Start of EXERCISE MATERIALS

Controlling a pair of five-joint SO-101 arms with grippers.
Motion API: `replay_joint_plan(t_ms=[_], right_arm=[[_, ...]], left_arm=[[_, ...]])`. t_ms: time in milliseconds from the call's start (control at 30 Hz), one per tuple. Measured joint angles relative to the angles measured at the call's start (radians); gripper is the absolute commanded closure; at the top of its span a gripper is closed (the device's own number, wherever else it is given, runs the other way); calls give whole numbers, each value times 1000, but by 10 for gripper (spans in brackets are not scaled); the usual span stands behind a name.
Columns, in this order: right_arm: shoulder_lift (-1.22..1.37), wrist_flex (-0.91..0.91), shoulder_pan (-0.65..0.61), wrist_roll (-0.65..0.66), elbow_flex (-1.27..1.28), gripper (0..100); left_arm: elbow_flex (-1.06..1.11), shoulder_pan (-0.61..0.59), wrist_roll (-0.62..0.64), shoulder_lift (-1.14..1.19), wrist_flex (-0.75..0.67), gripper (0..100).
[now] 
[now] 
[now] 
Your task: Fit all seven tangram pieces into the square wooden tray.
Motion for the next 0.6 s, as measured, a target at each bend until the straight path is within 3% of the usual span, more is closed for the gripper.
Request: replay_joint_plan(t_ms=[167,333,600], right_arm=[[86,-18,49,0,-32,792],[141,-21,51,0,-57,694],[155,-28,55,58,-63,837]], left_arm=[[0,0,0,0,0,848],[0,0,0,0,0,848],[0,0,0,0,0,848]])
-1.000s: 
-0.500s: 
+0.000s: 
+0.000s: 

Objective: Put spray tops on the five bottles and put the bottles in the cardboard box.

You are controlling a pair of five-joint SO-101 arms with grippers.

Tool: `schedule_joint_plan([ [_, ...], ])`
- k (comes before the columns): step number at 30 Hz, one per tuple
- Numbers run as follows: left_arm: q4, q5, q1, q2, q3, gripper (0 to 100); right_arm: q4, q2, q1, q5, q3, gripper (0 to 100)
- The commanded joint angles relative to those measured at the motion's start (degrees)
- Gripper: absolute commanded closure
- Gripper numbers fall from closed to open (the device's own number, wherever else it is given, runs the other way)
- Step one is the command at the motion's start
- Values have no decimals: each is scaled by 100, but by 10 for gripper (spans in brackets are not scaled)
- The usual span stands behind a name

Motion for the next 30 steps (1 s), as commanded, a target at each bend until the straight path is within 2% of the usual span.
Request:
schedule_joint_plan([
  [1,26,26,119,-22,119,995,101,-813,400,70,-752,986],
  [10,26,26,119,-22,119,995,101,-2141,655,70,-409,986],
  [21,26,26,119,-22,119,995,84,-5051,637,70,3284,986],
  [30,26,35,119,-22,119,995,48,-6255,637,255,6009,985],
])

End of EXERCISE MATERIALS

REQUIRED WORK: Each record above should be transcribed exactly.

EXPECTED OUTPUT:
Controlling a pair of five-joint SO-101 arms with grippers.
Motion API: `replay_joint_plan(t_ms=[_], right_arm=[[_, ...]], left_arm=[[_, ...]])`. t_ms: time in milliseconds from the call's start (control at 30 Hz), one per tuple. Measured joint angles relative to the angles measured at the call's start (radians); gripper is the absolute commanded closure; at the top of its span a gripper is closed (the device's own number, wherever else it is given, runs the other way); calls give whole numbers, each value times 1000, but by 10 for gripper (spans in brackets are not scaled); the usual span stands behind a name.
Columns, in this order: right_arm: shoulder_lift (-1.22..1.37), wrist_flex (-0.91..0.91), shoulder_pan (-0.65..0.61), wrist_roll (-0.65..0.66), elbow_flex (-1.27..1.28), gripper (0..100); left_arm: elbow_flex (-1.06..1.11), shoulder_pan (-0.61..0.59), wrist_roll (-0.62..0.64), shoulder_lift (-1.14..1.19), wrist_flex (-0.75..0.67), gripper (0..100).
[now] 
[now] 
[now] 
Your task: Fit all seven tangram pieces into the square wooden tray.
Motion for the next 0.6 s, as measured, a target at each bend until the straight path is within 3% of the usual span, more is closed for the gripper.
Request: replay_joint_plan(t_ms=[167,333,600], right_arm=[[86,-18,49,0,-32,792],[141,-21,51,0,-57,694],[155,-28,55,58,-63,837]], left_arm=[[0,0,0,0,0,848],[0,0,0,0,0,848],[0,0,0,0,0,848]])
-1.000s: 
-0.500s: 
+0.000s: 
+0.000s: 

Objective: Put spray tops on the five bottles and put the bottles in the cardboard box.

You are controlling a pair of five-joint SO-101 arms with grippers.

Tool: `schedule_joint_plan([ [_, ...], ])`
- k (comes before the columns): step number at 30 Hz, one per tuple
- Numbers run as follows: left_arm: q4, q5, q1, q2, q3, gripper (0 to 100); right_arm: q4, q2, q1, q5, q3, gripper (0 to 100)
- The commanded joint angles relative to those measured at the motion's start (degrees)
- Gripper: absolute commanded closure
- Gripper numbers fall from closed to open (the device's own number, wherever else it is given, runs the other way)
- Step one is the command at the motion's start
- Values have no decimals: each is scaled by 100, but by 10 for gripper (spans in brackets are not scaled)
- The usual span stands behind a name

Motion for the next 30 steps (1 s), as commanded, a target at each bend until the straight path is within 2% of the usual span.
Request:
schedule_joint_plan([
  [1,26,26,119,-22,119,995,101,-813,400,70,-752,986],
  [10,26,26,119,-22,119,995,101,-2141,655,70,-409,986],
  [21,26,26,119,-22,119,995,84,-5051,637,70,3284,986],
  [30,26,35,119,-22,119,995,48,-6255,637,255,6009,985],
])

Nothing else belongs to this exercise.